Today, there are various methods for detecting tumors in breasts. But researchers are still trying to find an exact automatic way to segment the tumors from breast images. In this paper we propose a clustering-based algorithm for automatic tumor segmentation in the MRI samples. In the proposed method, we use k-means clustering algorithm for segmentation and also we use cuckoo search optimization (CSO) algorithm to initialize centroids in the k-means algorithm.
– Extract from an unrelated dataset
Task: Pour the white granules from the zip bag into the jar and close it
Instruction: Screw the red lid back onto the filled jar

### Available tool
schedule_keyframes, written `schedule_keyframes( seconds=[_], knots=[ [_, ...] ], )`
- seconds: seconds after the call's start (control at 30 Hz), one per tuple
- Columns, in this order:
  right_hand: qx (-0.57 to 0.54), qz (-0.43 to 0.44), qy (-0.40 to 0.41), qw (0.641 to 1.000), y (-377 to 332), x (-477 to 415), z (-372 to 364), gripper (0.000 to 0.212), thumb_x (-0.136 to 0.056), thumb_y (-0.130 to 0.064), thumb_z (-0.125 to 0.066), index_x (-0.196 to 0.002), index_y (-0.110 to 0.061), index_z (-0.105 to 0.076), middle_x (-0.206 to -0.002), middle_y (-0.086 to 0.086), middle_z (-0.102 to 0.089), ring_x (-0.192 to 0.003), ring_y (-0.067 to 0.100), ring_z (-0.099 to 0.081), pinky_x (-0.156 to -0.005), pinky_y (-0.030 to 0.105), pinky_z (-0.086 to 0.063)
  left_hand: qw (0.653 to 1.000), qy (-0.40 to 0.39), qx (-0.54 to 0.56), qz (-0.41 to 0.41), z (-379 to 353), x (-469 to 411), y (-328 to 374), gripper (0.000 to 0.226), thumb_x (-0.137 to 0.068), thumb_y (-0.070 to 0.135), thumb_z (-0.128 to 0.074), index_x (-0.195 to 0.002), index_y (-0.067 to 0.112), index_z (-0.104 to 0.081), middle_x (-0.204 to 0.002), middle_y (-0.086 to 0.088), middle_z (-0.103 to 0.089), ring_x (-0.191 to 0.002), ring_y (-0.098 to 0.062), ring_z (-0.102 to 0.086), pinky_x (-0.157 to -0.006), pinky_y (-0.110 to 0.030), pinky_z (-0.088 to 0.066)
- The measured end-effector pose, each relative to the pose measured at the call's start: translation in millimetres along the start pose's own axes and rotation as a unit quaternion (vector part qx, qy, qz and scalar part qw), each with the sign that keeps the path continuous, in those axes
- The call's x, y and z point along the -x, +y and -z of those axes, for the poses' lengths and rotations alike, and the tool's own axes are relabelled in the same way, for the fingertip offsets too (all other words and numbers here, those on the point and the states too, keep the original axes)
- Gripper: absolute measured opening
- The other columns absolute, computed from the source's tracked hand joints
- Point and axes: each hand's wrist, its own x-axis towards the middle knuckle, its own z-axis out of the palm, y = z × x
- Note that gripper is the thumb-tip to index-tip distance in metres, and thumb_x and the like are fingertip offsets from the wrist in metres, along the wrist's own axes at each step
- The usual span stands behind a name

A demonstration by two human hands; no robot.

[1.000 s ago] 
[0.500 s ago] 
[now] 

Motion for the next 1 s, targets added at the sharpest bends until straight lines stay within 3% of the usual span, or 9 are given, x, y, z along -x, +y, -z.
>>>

We have used RIDER breast dataset to evaluate the proposed method and results clearly show that our algorithm outperforms similar methods such as simple k-means clustering algorithm and Fuzzy C-Means (FCM).
基于k均值聚类和布谷鸟搜索优化的乳腺肿瘤分割
今天,有各种各样的方法来检测乳房肿瘤。但研究人员仍在试图找到一种精确的自动方法,从乳房图像中分割肿瘤。本文提出了一种基于聚类的MRI样本肿瘤自动分割算法。在该方法中,我们使用k-means聚类算法进行分割,并在k-means算法中使用杜鹃搜索优化(CSO)算法初始化质心。我们使用RIDER乳房数据集对所提出的方法进行了评估,结果清楚地表明我们的算法优于类似的方法,如简单k-means聚类算法和模糊C-Means (FCM)。
本文章由计算机程序翻译,如有差异,请以英文原文为准。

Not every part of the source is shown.